= The Caretaker Trilogy =

The Caretaker Trilogy is a series of science fiction thrillers with an ecological theme, written for young adults by David Klass. The first book in the series, Firestorm (2006), was the first book ever endorsed by Greenpeace and was praised by critics for its combination of entertainment value and environmental message, garnering an American Library Association (ALA) Best Book citation, a starred review from Publishers Weekly, and a favorable review by the New York Times Book Review. The story focuses on Jack Danielson, a teenager sent back from the future to save the world's oceans. Whirlwind, the second book in the Caretaker Trilogy, tells the story of Jack's efforts to save the Amazon rainforest; published in March 2008 by Farrar, Straus and Giroux. The third book in the trilogy is Timelock, published in 2009.

Firestorm has been optioned by Warner Bros. and the production company Thunder Road.

Firestorm in hardback

Whirlwind in hardback

Timelock in hardback

==Novels==
=== Firestorm ===
Gradually Jack learns that he is from 1000 years in the future, when the Earth is an ecological wasteland. His true parents are among the Caretakers, who live in that future, and he has been sent back to the present, to the Turning Point, the last opportunity to stop the environmental disasters that the Dark Army has set in play in order to ruin the world. With the help of an unusual dog and a shape-shifting female fighter.

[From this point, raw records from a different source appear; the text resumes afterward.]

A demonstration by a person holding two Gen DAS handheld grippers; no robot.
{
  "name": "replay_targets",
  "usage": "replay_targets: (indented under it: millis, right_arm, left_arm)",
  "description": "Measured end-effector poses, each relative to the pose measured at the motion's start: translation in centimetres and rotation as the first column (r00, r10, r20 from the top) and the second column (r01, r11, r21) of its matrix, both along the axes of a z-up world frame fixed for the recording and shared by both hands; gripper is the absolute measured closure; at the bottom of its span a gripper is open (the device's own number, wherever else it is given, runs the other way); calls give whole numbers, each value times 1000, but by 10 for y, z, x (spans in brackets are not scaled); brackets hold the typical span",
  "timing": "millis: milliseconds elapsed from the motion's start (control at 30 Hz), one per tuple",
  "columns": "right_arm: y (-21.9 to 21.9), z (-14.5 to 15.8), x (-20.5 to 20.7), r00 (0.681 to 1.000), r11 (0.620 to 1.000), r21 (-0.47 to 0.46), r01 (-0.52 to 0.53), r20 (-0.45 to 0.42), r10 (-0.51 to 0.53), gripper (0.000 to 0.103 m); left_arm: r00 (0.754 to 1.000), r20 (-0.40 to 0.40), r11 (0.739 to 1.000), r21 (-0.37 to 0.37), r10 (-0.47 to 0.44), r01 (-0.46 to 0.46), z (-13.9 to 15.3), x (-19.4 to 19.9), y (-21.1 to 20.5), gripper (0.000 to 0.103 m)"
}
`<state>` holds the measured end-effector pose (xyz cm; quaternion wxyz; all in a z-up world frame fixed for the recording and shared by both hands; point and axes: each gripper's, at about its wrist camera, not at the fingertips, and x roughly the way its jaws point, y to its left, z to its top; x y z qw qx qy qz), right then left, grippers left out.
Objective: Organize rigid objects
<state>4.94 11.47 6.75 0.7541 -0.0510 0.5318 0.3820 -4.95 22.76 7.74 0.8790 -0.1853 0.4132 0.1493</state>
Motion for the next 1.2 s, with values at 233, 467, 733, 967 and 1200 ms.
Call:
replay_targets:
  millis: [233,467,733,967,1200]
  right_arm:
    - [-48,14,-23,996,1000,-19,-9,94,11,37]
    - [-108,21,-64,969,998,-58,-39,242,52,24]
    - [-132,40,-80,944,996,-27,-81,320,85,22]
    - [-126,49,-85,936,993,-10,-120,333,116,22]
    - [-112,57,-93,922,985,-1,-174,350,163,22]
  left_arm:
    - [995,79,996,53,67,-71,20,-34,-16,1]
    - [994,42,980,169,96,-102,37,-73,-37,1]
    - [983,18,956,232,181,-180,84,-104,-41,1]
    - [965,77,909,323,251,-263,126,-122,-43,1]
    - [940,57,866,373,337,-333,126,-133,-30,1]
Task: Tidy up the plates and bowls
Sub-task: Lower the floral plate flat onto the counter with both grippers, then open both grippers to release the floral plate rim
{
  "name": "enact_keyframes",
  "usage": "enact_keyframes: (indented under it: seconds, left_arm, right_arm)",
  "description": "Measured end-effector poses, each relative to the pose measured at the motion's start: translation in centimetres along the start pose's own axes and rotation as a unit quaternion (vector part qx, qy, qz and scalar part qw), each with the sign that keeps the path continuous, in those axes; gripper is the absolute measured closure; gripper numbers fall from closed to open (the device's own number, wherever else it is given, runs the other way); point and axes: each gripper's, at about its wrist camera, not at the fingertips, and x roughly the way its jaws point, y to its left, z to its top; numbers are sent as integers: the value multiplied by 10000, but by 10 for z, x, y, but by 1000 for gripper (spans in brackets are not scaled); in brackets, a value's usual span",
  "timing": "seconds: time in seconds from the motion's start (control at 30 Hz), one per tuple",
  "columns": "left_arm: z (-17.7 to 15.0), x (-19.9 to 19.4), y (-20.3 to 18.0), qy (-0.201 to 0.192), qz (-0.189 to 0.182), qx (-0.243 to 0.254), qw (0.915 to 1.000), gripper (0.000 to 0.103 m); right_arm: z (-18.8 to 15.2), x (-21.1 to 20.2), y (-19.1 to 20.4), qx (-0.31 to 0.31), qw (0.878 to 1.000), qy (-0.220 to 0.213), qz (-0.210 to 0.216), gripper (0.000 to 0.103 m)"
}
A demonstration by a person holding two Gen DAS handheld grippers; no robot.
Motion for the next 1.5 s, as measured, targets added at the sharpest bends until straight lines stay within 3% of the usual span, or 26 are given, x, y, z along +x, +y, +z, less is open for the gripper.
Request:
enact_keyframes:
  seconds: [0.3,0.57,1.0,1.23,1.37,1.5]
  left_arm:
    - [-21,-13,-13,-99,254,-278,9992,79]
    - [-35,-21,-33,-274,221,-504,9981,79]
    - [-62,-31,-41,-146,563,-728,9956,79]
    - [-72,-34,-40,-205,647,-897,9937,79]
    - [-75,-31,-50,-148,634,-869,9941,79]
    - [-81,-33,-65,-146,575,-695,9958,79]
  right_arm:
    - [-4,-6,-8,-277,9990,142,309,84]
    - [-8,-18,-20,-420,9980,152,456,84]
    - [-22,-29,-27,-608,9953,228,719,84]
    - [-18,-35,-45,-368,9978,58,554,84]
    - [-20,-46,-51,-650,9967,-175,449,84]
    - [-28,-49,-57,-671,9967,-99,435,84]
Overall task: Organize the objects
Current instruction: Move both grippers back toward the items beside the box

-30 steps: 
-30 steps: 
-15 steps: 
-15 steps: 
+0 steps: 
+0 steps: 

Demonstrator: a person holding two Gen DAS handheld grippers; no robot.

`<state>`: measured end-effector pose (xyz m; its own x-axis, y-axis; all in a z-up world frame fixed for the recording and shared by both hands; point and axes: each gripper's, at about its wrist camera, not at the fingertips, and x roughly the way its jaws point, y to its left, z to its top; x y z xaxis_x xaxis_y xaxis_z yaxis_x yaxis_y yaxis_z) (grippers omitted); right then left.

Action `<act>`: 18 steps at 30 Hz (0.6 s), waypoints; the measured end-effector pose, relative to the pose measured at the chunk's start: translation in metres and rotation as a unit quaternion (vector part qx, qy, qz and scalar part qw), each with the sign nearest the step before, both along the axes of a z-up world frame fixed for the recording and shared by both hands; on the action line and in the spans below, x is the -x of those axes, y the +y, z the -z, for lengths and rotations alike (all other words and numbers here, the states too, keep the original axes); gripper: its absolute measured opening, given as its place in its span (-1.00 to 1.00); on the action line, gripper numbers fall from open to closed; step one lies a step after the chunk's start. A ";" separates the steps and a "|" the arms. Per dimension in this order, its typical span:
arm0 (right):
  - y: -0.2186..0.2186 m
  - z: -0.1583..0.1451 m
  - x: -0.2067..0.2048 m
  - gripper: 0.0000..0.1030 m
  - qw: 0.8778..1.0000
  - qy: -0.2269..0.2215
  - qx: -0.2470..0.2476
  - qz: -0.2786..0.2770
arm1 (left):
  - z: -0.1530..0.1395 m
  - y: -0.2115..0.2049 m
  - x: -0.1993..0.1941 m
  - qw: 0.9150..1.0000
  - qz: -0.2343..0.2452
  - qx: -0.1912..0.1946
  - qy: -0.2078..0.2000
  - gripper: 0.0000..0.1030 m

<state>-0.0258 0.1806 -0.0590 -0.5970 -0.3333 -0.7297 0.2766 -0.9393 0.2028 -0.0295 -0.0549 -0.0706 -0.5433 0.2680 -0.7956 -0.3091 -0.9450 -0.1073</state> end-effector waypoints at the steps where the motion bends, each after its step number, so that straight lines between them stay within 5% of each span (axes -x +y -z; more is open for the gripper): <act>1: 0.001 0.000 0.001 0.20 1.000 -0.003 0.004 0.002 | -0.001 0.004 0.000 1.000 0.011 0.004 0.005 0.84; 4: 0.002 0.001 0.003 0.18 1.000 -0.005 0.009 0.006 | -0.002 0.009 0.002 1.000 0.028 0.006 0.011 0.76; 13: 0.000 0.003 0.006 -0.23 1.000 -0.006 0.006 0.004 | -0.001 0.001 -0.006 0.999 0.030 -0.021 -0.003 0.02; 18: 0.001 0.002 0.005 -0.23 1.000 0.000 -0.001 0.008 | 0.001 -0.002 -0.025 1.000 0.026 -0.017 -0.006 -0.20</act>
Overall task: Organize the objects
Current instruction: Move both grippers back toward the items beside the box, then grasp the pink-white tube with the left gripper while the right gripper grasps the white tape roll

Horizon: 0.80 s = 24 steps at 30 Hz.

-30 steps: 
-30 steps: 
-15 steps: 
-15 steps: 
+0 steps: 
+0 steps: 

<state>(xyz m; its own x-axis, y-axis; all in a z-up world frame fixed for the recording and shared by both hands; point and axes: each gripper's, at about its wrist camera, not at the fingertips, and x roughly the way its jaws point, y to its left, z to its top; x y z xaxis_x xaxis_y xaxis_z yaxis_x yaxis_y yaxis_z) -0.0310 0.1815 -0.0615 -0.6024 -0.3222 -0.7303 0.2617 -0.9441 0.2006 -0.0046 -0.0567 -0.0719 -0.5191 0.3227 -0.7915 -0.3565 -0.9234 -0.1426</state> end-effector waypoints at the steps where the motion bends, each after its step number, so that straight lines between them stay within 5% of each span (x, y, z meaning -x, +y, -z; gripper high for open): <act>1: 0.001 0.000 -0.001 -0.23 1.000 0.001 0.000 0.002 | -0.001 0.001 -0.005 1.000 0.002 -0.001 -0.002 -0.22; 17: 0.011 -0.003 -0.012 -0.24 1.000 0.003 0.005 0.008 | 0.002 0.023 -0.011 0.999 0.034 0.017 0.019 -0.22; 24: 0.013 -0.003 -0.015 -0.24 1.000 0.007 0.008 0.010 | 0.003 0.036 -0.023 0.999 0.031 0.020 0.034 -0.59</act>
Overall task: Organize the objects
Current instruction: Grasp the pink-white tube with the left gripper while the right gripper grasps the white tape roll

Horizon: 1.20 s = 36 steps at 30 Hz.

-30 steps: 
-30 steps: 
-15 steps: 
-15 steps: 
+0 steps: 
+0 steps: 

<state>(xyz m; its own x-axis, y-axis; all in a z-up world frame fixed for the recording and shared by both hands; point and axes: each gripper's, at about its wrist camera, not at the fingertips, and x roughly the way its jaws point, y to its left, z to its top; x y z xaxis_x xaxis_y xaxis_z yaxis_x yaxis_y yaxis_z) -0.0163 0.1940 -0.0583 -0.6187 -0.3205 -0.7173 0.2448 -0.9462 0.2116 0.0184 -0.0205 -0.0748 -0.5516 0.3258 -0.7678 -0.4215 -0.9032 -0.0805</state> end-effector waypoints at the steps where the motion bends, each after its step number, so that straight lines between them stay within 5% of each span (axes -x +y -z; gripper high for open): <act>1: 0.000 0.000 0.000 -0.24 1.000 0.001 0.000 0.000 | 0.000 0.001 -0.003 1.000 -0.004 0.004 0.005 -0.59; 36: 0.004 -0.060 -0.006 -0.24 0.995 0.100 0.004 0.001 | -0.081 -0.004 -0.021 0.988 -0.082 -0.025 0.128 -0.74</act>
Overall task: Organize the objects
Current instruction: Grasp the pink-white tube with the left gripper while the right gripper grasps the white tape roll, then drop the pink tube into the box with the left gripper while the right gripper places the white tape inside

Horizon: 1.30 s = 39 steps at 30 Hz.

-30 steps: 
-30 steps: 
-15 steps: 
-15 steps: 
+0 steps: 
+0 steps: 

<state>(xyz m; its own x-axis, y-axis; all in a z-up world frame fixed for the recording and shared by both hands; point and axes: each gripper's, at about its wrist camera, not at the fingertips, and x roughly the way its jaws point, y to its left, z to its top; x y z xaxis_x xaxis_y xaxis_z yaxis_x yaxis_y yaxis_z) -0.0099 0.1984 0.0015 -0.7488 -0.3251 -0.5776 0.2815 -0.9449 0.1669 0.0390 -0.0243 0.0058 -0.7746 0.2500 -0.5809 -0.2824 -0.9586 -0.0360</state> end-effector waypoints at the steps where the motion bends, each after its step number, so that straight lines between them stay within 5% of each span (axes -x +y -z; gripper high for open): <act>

Jack faces the diabolical Dargon, sent back from the future by the Dark Army with plans to trigger the ruin of the world's oceans.

=== Whirlwind ===

The sequel to Firestorm. Jack is accused of kidnapping PJ but is quickly found by Gisco as they set off on their second adventure. They have a wild run in at a carnival, a hot air balloon ride, and a full out war with the leader of the Dark Army, the father of his previous enemy. This time around instead of the ocean it is the Amazon which makes most of the Earth's air. In the rain forest Jack finds Eko and after some romantic scenes they find Kidah, a mysterious wizard lost in time, also the wizard who wrote the prophecy about Jack. After another successful mission Jack promises to give up on the future's battle with the dark army and throws the watch into the Amazon River.

=== Timelock ===

Although longing for a normal life, in the final novel of the trilogy Jack has to save the polar ice caps. He visits his own time, a world of burning deserts, and has to choose between his destiny as a prince of the future and his life as an ordinary present-day teenager. He battles cyborgs, giant scorpions and zombie warlocks.